Is This Error Code A Disk Error Or Application Error? Need D...

GuitarFlex

(@guitarflex)

Posts: 197

Estimable Member

Topic starter

My now over 4-year project continues and it seems every few months I post on here when some snag comes up certifying yet another disk. Last Friday afternoon I began certifying a new 16TB Enterprise ordered from OWC. I had one last trial version of SoftRaid to take advantage of on an old computer in a separate room, but will of course be purchasing an additional seat next. Can't lose my video and audio computers for days on end.

This afternoon when I went to check the progress. The blue disk light was on in the Elite Pro enclosure and the disk was not spinning. After entering my password and looking on the laptop screen I found this (in the picture).

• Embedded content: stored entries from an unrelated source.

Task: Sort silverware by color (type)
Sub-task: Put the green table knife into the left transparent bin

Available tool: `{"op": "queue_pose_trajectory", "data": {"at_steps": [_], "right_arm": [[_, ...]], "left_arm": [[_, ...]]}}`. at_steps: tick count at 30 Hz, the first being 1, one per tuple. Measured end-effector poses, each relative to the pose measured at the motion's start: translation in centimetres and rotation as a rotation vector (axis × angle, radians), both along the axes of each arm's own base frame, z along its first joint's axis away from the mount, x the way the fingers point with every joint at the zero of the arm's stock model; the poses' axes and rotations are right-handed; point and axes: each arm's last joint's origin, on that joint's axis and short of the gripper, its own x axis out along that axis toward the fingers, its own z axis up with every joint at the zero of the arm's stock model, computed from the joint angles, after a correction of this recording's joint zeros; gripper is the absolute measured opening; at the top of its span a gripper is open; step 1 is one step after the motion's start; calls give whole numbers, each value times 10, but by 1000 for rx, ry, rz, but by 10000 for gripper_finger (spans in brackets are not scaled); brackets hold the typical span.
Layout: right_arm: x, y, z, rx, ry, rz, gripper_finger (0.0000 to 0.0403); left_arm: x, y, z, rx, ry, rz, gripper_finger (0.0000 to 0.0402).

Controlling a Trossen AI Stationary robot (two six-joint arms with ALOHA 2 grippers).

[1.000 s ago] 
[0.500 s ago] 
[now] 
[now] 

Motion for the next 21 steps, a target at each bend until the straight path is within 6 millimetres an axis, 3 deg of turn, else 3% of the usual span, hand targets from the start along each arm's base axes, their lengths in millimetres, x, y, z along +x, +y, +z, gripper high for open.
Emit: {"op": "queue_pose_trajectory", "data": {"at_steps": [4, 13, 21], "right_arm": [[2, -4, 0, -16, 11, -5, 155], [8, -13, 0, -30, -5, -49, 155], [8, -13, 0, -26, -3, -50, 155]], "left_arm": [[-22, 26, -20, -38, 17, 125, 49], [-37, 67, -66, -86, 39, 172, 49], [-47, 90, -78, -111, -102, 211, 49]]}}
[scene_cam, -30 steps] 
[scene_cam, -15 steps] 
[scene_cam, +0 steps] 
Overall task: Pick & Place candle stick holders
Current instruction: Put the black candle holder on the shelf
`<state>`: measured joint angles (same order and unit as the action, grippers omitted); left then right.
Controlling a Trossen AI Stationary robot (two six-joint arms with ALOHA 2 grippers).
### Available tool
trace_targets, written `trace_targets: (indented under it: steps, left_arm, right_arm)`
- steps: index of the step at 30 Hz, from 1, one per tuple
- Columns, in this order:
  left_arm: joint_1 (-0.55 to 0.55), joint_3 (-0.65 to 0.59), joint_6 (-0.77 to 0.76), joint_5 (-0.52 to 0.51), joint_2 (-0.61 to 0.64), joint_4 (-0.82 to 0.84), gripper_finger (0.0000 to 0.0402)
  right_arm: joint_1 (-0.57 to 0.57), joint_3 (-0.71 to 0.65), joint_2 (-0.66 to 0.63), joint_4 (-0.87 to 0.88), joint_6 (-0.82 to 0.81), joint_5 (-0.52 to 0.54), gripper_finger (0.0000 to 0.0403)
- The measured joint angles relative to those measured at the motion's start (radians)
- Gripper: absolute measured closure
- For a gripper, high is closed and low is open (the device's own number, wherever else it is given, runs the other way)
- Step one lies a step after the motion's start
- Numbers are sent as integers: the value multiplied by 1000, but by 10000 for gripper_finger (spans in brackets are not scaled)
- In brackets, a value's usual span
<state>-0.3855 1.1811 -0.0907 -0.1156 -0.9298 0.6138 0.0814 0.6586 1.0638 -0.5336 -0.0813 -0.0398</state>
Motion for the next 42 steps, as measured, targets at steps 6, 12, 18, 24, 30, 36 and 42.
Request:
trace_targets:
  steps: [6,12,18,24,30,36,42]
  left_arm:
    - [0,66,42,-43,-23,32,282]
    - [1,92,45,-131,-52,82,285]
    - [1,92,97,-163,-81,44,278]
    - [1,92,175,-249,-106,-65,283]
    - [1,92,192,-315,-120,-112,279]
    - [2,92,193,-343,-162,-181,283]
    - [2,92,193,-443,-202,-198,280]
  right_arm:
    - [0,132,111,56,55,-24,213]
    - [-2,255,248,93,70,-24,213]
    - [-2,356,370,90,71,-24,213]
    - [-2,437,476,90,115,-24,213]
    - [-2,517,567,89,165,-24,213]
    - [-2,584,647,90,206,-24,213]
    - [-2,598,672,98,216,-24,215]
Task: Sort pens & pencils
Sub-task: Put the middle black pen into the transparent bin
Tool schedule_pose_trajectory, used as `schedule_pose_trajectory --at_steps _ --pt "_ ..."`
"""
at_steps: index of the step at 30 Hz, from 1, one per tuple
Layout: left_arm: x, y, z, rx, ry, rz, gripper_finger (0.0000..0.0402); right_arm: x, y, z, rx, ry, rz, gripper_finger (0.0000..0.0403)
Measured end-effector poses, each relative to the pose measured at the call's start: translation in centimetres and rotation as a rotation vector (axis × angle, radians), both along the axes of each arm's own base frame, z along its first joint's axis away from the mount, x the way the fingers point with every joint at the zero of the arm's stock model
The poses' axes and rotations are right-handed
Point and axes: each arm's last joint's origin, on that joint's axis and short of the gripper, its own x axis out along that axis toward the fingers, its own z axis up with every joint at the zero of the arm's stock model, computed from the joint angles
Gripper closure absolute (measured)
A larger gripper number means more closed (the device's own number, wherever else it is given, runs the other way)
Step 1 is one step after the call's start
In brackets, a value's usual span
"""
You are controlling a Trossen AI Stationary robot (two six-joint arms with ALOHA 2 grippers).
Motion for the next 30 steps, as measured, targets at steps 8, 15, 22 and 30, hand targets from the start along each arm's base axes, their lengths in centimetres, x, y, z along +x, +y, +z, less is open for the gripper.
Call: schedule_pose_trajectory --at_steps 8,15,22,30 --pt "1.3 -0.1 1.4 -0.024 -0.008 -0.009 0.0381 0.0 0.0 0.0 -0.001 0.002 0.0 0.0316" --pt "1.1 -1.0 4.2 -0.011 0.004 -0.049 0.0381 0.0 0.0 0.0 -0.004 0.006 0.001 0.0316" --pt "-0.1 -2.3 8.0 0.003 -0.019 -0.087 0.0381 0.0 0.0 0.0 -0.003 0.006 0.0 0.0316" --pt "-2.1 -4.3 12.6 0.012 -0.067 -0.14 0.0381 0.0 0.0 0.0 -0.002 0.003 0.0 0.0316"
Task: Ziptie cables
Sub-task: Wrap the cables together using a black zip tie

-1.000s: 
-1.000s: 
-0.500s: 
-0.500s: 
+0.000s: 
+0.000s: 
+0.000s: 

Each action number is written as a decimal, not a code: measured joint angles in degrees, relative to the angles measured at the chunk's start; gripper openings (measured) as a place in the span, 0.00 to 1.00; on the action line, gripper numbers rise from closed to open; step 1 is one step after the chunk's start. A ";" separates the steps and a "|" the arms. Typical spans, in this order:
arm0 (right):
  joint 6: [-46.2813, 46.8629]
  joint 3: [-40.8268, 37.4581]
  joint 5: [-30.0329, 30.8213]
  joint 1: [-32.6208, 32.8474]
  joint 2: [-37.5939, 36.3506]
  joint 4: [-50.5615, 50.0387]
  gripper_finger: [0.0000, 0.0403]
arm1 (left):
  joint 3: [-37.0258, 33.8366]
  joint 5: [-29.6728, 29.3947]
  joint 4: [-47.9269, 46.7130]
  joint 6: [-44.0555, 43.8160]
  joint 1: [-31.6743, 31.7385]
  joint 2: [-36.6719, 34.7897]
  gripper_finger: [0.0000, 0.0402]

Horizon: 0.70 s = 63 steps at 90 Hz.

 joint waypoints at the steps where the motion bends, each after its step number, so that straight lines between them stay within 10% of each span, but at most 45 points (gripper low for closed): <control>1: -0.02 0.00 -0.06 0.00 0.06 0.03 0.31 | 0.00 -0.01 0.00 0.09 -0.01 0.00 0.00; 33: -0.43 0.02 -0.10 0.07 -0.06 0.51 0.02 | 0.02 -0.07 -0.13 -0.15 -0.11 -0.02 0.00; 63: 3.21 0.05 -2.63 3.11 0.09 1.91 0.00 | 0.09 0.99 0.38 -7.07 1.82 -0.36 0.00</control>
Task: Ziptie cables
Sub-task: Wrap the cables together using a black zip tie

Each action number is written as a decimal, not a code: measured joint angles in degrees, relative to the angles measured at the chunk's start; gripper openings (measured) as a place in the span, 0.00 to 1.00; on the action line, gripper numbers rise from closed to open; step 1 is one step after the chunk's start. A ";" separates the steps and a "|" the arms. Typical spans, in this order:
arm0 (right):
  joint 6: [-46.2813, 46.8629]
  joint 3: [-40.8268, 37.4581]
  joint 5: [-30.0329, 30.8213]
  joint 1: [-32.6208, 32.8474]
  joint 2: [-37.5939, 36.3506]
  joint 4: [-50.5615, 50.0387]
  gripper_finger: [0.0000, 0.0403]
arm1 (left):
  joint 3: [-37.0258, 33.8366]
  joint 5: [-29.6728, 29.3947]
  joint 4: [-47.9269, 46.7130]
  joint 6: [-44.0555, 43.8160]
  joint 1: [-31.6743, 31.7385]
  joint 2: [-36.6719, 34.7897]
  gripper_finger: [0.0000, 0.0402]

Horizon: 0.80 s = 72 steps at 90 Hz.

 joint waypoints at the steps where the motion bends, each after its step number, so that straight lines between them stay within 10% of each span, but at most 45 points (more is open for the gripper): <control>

Since last time I did this on an unused PC and there was no resume certification option, I had forgotten how much more elegant the macOS version is (which is what I use to manage and monitor the ThunderBay Flex 8 on my main video computer). Anyhow, I was mentally prepared to begin disk certification all over from the start, but then remembered I was now using an extra MBP and it asked if I wanted to start all over or resume. I chose to resume but then wanted to post the pictures here.

This is for a 3rd disk to be stored off-site. Mirrored copy onsite. Yes I realize that's the bare minimum recommendation. I'm running out of money to keep pouring into this project and can't afford to keep buying endless disks but am following at least the baseline recommendations from OWC/SoftRaid for critical data.

I need a definitive answer. Is "Disk with Error: (null)" an actual Disk Error and if so, does that negate that it says "0 errors" in the progress bar upon resuming?

I'm doing the work and trying to be good like I've been told precisely in order to "do the right thing." What is the right thing now? Trust that the disk is okay since it says "0 errors" upon resuming certification, start certification all over again from the very start, or return the disk and try another?

Attachment : Forum-Question.jpg

Thanks as always,

Sean

This topic was modified 3 years ago by GuitarFlex

Posted : 04/09/2023 3:17 pm

SoftRAID Support

(@softraid-support)

Posts: 9201

Member Admin

You can attach a SoftRAID tech support file, and I can look. The porblem is unless the disk actually reports a hard error, it is difficult to know what happened. I would resume, however. there is still another pass of write/read to go.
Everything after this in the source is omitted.